Work task: Look below for the line holding "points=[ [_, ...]" and the line holding "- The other". Transcribe exactly those lines and all lines between them, nothing more.

Data:
⟨
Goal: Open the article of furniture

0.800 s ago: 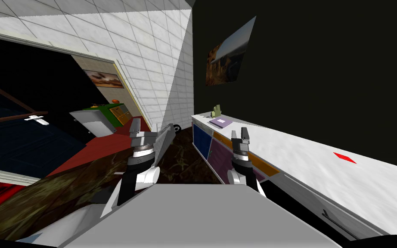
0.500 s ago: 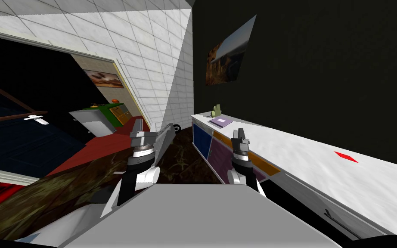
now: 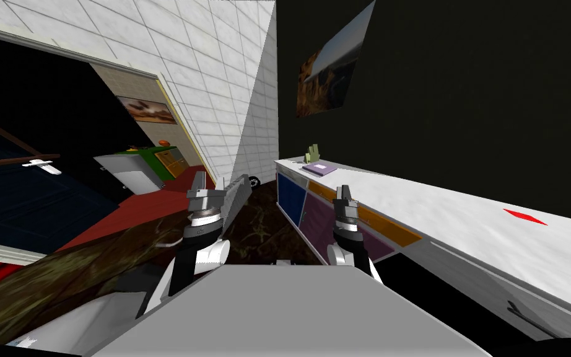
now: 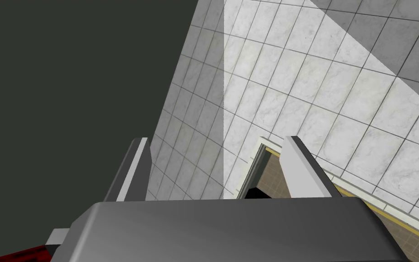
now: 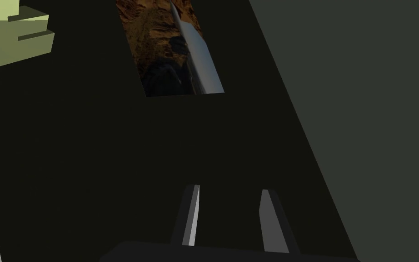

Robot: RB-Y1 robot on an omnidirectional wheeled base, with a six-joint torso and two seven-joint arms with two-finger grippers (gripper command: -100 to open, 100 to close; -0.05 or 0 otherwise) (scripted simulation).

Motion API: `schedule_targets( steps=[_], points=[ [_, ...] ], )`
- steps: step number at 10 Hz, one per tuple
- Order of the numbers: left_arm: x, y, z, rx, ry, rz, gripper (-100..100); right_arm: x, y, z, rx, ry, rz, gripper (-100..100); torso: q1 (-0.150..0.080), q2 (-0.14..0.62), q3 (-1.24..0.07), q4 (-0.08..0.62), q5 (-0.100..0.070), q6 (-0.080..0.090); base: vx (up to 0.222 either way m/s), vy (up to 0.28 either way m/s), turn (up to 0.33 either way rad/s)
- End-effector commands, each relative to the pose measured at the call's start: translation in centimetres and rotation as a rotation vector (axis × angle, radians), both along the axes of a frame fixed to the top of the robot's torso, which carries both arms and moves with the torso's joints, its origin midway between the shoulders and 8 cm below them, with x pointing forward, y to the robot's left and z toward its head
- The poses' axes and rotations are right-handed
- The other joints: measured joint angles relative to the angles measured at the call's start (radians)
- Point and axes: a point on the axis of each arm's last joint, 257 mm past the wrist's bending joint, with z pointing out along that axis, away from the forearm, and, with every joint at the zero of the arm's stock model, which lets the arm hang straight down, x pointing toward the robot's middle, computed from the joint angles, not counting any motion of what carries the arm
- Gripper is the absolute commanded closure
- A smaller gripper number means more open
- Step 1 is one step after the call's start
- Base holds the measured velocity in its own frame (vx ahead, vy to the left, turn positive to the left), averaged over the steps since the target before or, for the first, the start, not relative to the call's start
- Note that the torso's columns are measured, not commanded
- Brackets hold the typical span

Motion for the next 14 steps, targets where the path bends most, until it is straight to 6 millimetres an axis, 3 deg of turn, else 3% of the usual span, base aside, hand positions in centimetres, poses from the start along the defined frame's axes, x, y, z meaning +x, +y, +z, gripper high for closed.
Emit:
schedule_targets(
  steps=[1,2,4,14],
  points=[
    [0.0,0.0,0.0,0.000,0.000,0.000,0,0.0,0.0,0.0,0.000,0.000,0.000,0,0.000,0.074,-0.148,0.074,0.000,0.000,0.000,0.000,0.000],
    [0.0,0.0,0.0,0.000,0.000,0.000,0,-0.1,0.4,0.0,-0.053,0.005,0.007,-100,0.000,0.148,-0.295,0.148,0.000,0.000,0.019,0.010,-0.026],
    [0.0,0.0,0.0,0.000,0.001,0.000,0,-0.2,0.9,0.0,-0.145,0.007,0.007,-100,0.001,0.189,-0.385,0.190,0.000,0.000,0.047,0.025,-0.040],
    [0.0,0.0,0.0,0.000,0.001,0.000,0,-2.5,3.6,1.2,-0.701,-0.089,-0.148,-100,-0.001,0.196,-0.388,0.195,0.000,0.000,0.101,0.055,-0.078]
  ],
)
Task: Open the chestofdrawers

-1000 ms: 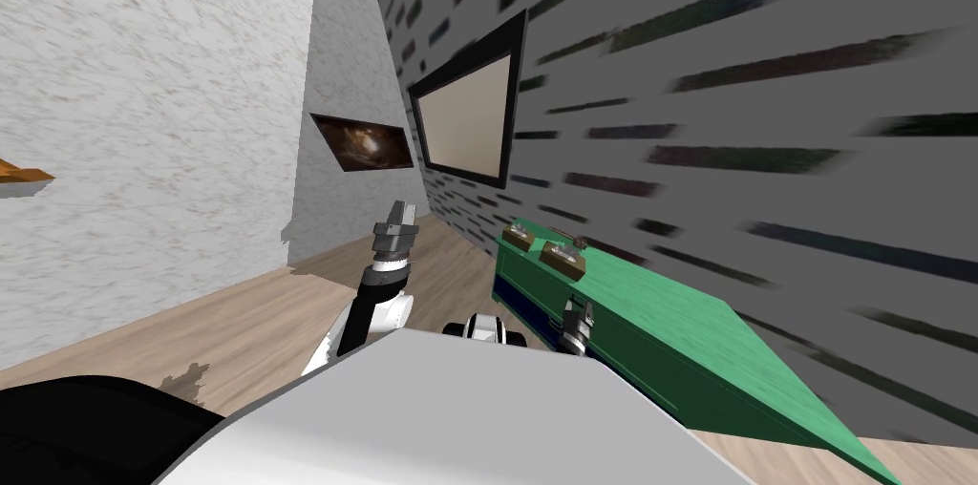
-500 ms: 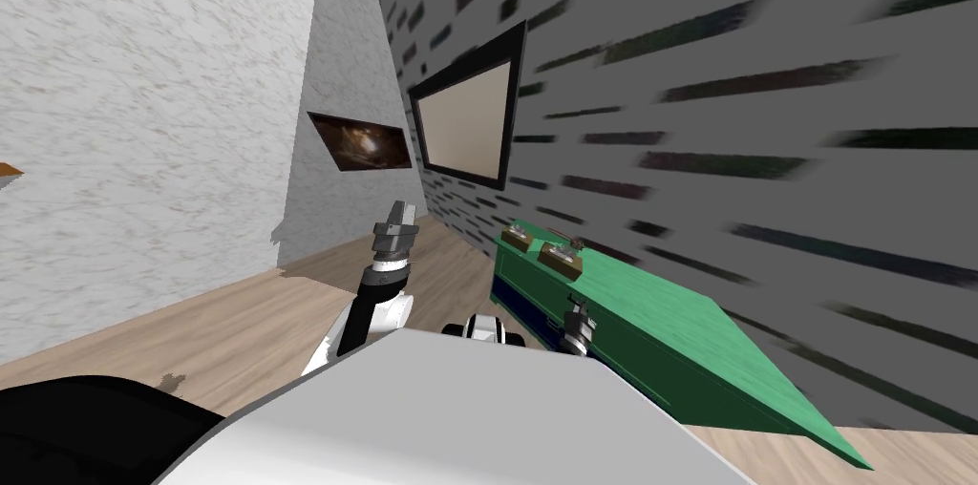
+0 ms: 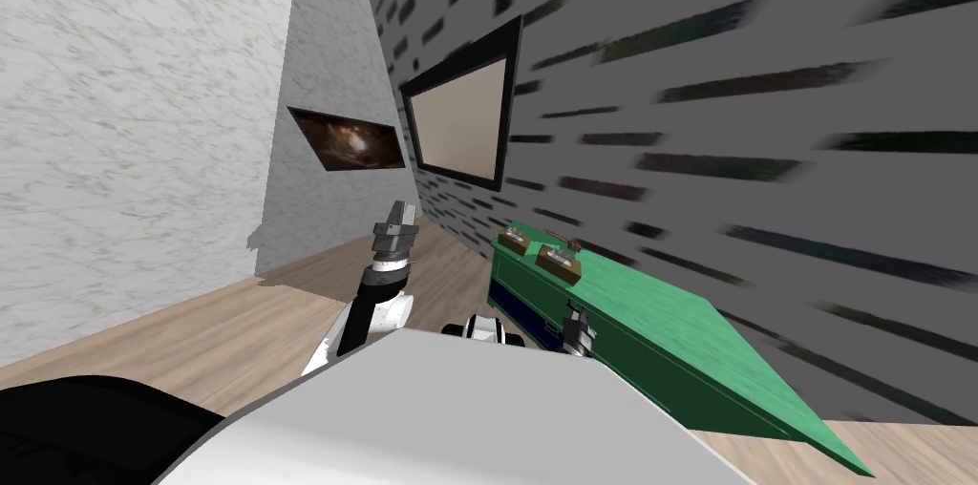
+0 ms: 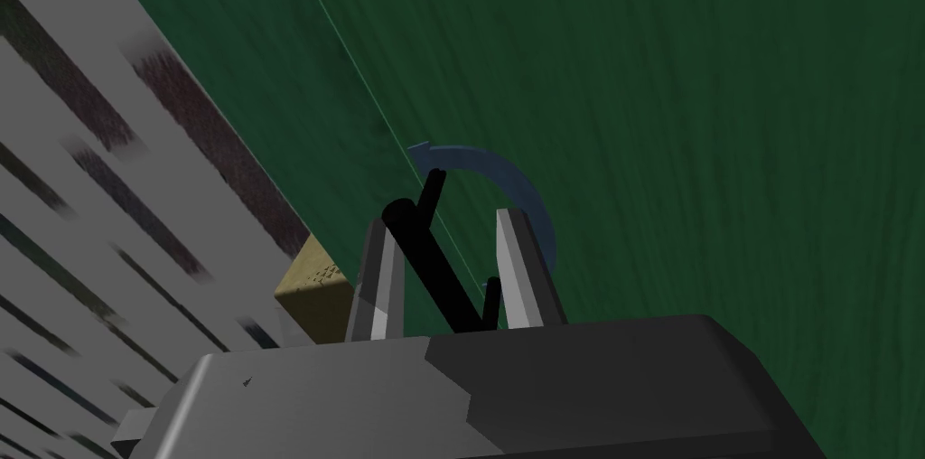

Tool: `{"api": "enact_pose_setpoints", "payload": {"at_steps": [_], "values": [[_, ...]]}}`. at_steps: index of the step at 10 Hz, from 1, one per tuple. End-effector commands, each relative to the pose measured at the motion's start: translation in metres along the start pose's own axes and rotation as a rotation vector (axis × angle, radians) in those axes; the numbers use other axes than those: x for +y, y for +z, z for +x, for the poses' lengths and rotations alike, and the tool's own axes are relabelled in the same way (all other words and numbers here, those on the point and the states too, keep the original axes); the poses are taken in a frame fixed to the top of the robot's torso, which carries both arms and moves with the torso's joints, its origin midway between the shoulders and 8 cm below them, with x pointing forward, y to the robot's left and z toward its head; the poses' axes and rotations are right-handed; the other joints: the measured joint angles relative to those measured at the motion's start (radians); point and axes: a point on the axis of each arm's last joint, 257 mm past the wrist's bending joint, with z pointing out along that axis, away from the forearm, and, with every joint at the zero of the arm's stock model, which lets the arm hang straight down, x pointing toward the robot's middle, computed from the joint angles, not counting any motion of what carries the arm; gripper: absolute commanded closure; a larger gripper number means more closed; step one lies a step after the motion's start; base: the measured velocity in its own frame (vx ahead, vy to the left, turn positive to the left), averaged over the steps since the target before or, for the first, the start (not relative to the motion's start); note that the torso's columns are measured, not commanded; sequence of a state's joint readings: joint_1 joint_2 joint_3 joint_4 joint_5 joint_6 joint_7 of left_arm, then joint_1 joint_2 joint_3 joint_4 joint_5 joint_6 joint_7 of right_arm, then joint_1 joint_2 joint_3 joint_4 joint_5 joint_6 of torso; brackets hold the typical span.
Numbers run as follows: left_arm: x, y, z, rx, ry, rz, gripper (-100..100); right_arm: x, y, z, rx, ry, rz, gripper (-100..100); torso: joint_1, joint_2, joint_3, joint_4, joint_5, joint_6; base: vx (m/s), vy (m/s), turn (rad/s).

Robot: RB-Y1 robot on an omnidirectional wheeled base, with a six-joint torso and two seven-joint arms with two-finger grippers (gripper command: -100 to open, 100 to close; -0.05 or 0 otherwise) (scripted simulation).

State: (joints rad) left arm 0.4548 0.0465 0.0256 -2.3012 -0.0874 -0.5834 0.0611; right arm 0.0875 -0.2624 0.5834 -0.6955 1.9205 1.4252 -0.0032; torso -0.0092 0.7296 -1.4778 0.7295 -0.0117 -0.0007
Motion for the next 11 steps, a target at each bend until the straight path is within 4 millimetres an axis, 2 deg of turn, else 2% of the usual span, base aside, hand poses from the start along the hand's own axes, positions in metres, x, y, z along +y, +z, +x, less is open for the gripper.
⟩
Exercise answer:
Motion API: `schedule_targets( steps=[_], points=[ [_, ...] ], )`
- steps: step number at 10 Hz, one per tuple
- Order of the numbers: left_arm: x, y, z, rx, ry, rz, gripper (-100..100); right_arm: x, y, z, rx, ry, rz, gripper (-100..100); torso: q1 (-0.150..0.080), q2 (-0.14..0.62), q3 (-1.24..0.07), q4 (-0.08..0.62), q5 (-0.100..0.070), q6 (-0.080..0.090); base: vx (up to 0.222 either way m/s), vy (up to 0.28 either way m/s), turn (up to 0.33 either way rad/s)
- End-effector commands, each relative to the pose measured at the call's start: translation in centimetres and rotation as a rotation vector (axis × angle, radians), both along the axes of a frame fixed to the top of the robot's torso, which carries both arms and moves with the torso's joints, its origin midway between the shoulders and 8 cm below them, with x pointing forward, y to the robot's left and z toward its head
- The poses' axes and rotations are right-handed
- The other joints: measured joint angles relative to the angles measured at the call's start (radians)

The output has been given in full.